I have a question regarding the na.locf
function in the zoo
package. Within the data frame below I want to remove the leading NAs (for years 1987, 1988) but keep those with a valid value for the previous year (1993).
Year X
1987 NA
1988 NA
1989 2
1990 5
1991 9
1992 16
1993 NA
1994 27
1995 36
Does anyone have a solution for this problem?
The na.locf
is designed for filling missing observations, not removing them. The zoo package also has a na.trim
function which removes leading and/or trailing observations:
na.trim(mydf)
which gives:
> na.trim(mydf)
Year X
3 1989 2
4 1990 5
5 1991 9
6 1992 16
7 1993 NA
8 1994 27
9 1995 36
With the sides
parameter you can choose whether to remove only leading or trailing missing observations or both.
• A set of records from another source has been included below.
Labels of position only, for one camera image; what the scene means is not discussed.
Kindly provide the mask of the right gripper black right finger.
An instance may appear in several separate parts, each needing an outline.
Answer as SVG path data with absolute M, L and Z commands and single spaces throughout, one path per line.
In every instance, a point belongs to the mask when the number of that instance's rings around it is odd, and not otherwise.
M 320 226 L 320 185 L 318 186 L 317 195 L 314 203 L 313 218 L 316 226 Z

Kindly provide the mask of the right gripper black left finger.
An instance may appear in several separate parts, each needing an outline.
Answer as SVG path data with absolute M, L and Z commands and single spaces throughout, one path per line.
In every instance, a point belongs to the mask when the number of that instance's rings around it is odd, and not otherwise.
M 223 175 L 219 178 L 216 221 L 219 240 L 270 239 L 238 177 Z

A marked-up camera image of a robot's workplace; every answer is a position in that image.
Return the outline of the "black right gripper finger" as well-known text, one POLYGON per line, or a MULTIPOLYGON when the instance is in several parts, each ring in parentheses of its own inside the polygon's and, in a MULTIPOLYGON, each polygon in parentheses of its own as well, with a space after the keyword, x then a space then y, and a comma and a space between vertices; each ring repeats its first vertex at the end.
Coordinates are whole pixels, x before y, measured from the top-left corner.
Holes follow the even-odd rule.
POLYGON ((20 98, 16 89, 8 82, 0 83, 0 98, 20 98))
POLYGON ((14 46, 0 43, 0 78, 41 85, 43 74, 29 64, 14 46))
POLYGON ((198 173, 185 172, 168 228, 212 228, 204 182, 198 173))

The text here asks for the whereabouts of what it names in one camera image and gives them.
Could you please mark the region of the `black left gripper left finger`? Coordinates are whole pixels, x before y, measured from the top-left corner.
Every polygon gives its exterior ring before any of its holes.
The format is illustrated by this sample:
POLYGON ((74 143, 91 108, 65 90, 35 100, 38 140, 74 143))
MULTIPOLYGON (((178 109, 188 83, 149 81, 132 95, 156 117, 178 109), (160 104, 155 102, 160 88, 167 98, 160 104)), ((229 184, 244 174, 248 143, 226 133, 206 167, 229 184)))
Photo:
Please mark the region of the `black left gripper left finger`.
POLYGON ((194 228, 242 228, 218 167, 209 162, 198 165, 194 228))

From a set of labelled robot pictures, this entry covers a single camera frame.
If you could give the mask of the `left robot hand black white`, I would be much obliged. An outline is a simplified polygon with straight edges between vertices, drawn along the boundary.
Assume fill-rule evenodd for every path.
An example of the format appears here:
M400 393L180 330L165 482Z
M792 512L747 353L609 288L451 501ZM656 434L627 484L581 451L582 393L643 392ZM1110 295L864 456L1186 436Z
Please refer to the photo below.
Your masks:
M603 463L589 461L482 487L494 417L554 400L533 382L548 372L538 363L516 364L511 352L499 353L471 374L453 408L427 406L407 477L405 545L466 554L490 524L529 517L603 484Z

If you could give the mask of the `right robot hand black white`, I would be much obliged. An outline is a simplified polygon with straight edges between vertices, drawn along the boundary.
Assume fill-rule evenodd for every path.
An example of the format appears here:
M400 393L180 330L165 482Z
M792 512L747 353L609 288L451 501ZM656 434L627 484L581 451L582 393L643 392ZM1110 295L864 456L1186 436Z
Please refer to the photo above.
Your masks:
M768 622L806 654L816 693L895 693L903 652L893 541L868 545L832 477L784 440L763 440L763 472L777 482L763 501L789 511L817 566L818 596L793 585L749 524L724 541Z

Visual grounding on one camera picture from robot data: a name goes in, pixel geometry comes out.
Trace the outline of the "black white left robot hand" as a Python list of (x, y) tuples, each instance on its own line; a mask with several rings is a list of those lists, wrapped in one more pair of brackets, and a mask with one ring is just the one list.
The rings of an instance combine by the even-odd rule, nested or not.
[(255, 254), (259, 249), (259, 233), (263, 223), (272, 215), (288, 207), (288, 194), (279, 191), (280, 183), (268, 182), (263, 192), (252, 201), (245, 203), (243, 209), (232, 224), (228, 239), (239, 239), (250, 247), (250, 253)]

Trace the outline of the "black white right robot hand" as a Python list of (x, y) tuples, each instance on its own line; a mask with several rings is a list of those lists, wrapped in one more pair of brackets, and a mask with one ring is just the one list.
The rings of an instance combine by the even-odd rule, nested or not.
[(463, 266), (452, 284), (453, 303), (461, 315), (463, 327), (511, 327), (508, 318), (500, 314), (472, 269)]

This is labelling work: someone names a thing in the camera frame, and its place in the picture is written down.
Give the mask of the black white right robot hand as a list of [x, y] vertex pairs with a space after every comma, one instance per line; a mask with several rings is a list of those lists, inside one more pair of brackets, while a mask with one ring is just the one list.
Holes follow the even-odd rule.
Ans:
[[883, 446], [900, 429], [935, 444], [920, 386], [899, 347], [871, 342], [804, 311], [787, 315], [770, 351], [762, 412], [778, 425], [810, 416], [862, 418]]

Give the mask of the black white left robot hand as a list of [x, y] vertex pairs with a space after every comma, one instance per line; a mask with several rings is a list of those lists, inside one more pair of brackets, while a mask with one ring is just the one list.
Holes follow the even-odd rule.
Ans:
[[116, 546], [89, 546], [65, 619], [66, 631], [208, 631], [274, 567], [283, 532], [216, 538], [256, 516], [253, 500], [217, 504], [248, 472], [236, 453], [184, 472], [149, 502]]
Using for example sides = 'right'
will only remove trailing missing observations and keep the leading missing observations:
> na.trim(mydf, sides = 'right')
Year X
1 1987 NA
2 1988 NA
3 1989 2
4 1990 5
5 1991 9
6 1992 16
7 1993 NA
8 1994 27
9 1995 36
Consequently, using sides = 'left'
will only remove leading missing observations and keep the trailing missing observations:
> na.trim(mydf, sides = 'left')
Year X
3 1989 2
4 1990 5
5 1991 9
6 1992 16
7 1993 NA
8 1994 27
9 1995 36
10 1996 NA
Used data:
mydf <- structure(list(Year = 1987:1996, X = c(NA, NA, 2L, 5L, 9L, 16L, NA, 27L, 36L, NA)),
.Names = c("Year", "X"), class = "data.frame", row.names = c(NA,-10L))